In the United Kingdom and Canada, ad hoc extradition is permitted by law in a wider range of circumstances. Since the HKSAR government has referred to the relevant laws of these jurisdictions as reference points for the purpose of the government's present proposal of “special surrender arrangements” (as distinguished from “arrangements of a general nature”, i.e. extradition treaties) in the Bill, the relevant UK and Canadian law will be examined more closely in this paper.
In Canada, the law on extradition originally distinguished between “extradition” as between Canada and countries that did not belong to the British Commonwealth, and “rendition” as between Canada and other countries in the Commonwealth. The former was governed by the Extradition Act (R.S.C. 1985, c. E-23) originally enacted in 1877, and the latter by the Fugitive Offenders Act originally enacted in 1882 (which provided for rendition among Commonwealth countries in the absence of treaties). Extradition as between Canada and non-Commonwealth countries in the absence of extradition treaties was governed by Part II (sections 35 to 40) of the Extradition Act (before the introduction of the new Extradition Act 1999). Under this law, extradition as between Canada and a non-Commonwealth country in the absence of an extradition treaty was only possible if and when the Canadian Governor-General made a “proclamation” applying Part II of the Act to the country concerned. The law provided expressly that such application was limited to crimes committed after the proclamation was made. In other words, with regard to any non-Commonwealth country with which Canada did not have any extradition treaty, no extradition between Canada and that country was possible before a proclamation (by the Governor-General applying Part II of the Act to the country concerned) was made; after the proclamation was made, extradition would only be conducted by Canada with regard to offences committed after the proclamation was made. Such operation of this scheme of extradition in the absence of extradition treaties has been described as a non-retroactive operation. The statutory provision concerned was section 36 of the Act: “[Part II] applies to any crime mentioned in Schedule III that is committed after the coming into force of this Part with respect to any foreign state to which this Part has, by proclamation pursuant to subsection 35(1), been declared to apply.”
The proclamations scheme under Part II of the Extradition Act had only been used 3 times – “with respect to the Federal Republic of Germany, Brazil, and India. Canada has subsequently entered into [extradition] treaties with both the Federal Republic of Germany and India, and, accordingly, proclamations have been issued declaring that Part II ceases to have effect with respect to these States.”

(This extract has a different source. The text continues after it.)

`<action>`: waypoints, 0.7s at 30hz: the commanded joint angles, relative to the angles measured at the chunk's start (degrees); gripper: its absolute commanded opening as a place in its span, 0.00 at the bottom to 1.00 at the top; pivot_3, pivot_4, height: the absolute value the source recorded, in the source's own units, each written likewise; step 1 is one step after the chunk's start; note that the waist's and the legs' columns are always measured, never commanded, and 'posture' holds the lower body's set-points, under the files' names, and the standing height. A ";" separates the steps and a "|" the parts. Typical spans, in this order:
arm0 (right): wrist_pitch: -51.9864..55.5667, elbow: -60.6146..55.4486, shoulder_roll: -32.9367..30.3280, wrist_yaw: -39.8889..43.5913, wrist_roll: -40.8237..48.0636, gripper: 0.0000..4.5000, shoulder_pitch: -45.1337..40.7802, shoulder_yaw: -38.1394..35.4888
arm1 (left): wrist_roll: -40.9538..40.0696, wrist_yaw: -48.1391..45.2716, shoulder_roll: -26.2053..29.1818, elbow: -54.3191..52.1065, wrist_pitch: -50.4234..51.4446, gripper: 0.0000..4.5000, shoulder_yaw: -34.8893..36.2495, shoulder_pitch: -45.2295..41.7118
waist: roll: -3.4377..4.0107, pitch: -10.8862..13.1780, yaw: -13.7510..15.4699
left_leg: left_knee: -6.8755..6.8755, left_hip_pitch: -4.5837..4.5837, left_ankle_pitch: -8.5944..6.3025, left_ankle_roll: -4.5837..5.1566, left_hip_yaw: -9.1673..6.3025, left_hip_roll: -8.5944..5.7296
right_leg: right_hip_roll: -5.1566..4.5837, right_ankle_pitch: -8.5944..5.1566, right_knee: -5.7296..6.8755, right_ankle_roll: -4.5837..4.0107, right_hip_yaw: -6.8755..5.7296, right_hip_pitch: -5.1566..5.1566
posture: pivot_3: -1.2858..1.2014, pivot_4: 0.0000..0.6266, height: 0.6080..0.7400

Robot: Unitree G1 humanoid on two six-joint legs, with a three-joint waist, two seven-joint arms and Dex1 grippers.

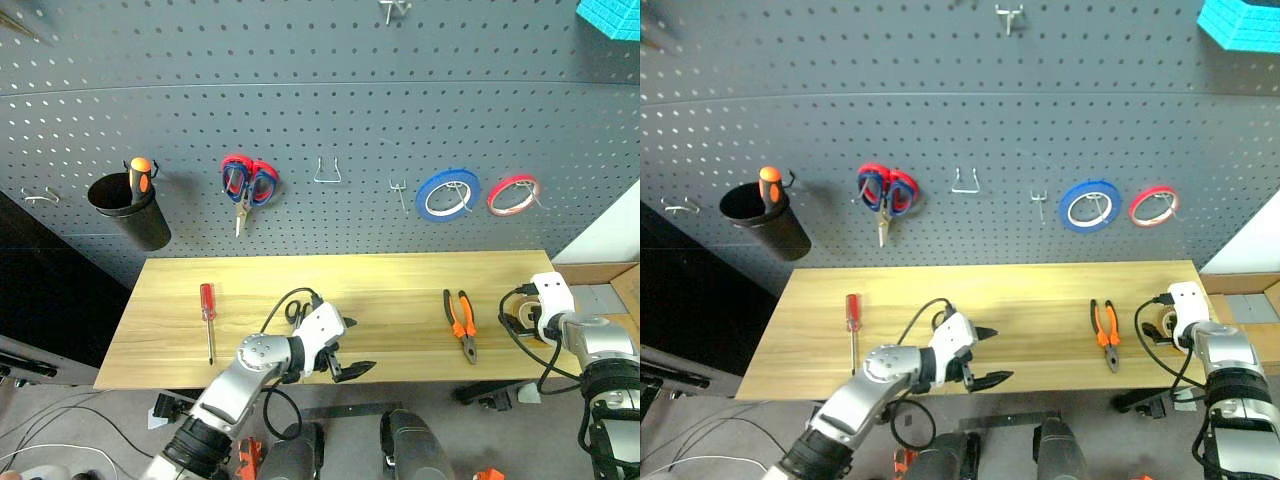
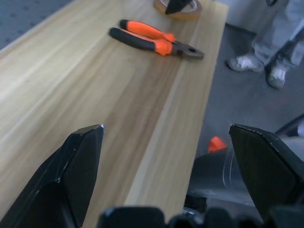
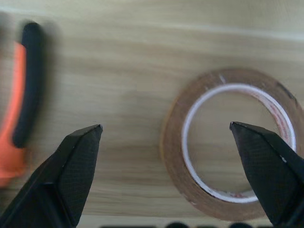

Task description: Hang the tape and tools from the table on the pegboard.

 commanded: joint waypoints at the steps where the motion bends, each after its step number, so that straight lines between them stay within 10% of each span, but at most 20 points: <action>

In 1999, the Canadian law extradition was reformed by the introduction of a new Extradition Act. A new provision was made for extradition in the absence of treaties. Section 10 of the Act “provides that the Minister of Foreign Affairs may, with the agreement of the Minister of Justice, enter into a specific agreement with a state or entity for the purpose of effecting extradition in a particular case. A certificate is issued by or under the authority of the Minister of Foreign Affairs. The agreement is attached to the certificate. This certificate is conclusive evidence of the agreement … If there is any inconsistency between the agreement and the Act, the Act prevails.” Unlike the scheme of proclamations under the previous law, there is no bar to the retroactive operation of the new system under section 10 of the Act. The relevant statutory provision is section 6 of the 1999 Act: “Subject to a relevant extradition agreement, extradition may be granted under this Act whether the conduct or conviction in respect of which the extradition is requested occurred before or after this Act or the relevant extradition agreement or specific agreement came into force.”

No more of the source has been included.